What needs to be done: In the listing below, find the line containing "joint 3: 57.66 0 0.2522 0" and the line containing "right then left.". Repeat exactly those two lines and every line between them.

Available data:
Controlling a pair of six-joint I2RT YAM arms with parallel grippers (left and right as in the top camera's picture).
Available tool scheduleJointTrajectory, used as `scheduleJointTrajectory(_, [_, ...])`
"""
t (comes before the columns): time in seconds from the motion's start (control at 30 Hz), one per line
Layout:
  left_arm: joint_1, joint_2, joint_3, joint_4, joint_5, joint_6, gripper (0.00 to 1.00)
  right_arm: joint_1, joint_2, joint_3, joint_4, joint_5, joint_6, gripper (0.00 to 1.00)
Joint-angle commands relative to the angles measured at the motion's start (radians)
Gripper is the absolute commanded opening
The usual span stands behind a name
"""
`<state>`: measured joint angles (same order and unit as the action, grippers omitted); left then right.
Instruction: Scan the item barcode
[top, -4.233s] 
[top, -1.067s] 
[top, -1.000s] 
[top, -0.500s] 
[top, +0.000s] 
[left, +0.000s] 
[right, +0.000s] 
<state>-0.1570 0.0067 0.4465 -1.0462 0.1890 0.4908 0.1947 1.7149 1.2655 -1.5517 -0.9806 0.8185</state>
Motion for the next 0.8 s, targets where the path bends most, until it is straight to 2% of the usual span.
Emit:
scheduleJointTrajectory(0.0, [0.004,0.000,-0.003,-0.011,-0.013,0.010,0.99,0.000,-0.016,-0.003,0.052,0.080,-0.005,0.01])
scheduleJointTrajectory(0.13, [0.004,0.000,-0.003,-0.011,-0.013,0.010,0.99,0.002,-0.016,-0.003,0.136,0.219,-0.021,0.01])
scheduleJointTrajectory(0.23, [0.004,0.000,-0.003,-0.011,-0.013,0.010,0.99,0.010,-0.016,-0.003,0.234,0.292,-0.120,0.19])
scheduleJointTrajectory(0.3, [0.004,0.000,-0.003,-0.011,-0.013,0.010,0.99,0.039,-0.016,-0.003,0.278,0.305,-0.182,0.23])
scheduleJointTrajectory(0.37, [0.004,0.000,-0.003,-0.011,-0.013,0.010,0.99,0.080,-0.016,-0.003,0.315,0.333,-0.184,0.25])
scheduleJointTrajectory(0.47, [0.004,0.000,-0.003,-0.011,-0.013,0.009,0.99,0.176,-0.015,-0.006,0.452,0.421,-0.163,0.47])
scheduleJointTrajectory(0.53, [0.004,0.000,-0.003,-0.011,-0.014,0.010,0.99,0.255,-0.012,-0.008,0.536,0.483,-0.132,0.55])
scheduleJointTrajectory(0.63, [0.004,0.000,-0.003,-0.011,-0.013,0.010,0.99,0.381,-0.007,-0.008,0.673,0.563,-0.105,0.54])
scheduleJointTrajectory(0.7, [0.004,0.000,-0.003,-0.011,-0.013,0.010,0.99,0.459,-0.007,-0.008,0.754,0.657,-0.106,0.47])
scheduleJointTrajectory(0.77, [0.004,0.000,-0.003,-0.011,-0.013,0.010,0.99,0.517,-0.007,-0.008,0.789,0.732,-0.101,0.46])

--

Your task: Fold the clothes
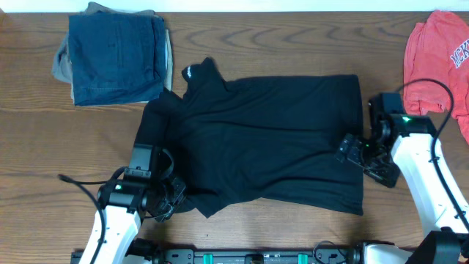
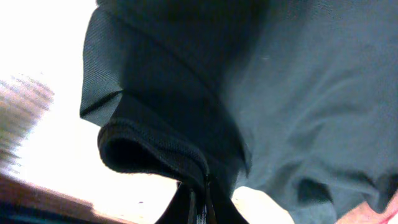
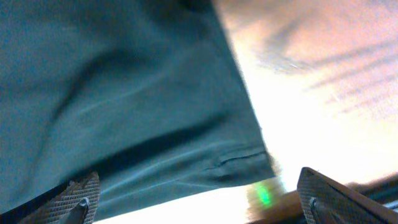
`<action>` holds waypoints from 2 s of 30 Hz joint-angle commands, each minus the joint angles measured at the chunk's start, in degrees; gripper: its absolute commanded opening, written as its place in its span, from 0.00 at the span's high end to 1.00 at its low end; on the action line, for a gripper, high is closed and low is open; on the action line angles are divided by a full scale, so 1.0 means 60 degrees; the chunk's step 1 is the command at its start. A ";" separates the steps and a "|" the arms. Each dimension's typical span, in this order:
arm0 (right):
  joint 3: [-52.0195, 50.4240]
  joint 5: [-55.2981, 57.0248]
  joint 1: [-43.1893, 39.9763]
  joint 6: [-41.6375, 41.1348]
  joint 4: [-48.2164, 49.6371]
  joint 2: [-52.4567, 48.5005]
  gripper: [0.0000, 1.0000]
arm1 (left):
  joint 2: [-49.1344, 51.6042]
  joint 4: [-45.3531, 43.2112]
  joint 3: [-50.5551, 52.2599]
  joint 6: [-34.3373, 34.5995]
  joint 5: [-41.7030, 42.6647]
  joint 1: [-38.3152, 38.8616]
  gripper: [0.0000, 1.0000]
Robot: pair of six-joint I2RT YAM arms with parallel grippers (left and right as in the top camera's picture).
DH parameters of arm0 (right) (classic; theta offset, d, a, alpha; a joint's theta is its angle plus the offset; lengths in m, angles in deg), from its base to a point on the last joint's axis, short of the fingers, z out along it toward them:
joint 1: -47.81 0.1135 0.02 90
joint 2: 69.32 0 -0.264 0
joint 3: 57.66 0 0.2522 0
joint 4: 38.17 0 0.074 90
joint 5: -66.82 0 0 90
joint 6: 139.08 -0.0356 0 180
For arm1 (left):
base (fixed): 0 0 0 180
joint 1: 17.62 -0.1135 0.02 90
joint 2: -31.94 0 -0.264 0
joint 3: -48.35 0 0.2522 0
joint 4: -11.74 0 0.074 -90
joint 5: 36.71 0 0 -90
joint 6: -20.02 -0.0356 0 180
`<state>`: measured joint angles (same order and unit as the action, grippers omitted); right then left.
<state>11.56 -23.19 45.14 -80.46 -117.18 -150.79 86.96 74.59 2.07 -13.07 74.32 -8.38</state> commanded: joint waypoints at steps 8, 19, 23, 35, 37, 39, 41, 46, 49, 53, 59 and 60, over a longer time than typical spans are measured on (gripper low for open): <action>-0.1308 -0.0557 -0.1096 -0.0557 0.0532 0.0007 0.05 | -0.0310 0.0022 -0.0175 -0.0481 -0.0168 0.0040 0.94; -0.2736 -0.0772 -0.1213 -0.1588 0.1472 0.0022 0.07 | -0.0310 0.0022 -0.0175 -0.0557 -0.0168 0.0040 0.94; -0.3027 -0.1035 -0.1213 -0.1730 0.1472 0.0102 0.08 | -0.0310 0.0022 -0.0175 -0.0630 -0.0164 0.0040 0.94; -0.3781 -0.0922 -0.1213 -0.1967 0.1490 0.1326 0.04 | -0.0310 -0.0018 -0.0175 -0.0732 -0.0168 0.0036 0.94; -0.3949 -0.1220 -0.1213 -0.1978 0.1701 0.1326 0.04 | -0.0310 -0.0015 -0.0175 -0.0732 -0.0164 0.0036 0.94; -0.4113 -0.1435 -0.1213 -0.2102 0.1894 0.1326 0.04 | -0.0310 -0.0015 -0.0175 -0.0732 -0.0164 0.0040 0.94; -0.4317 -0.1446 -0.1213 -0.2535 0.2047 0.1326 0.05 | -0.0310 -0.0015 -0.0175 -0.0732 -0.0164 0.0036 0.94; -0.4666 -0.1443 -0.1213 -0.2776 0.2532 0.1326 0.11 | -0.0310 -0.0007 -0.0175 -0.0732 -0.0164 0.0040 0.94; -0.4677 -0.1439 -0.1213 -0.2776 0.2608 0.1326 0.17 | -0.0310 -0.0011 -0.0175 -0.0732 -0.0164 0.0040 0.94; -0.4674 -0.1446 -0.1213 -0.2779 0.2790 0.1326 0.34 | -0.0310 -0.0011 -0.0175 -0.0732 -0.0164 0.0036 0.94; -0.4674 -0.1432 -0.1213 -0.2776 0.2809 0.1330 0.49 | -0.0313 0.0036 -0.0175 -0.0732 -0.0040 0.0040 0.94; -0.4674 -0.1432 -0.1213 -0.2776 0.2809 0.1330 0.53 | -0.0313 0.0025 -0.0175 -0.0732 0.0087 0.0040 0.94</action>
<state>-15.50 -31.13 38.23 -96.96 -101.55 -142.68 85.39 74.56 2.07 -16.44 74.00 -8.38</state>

Task response:
joint 3: 57.66 0 0.2522 0
joint 4: 38.17 0 0.074 90
joint 5: -66.82 0 0 90
joint 6: 139.08 -0.0356 0 180
For arm1 (left):
base (fixed): 0 0 0 180
joint 1: 17.62 -0.1135 0.02 90
joint 2: -31.94 0 -0.264 0
joint 3: -48.35 0 0.2522 0
joint 4: -11.74 0 0.074 -90
joint 5: 36.71 0 0 -90
joint 6: -20.02 -0.0356 0 180
`<state>`: measured joint angles (same order and unit as the action, grippers omitted); right then left.

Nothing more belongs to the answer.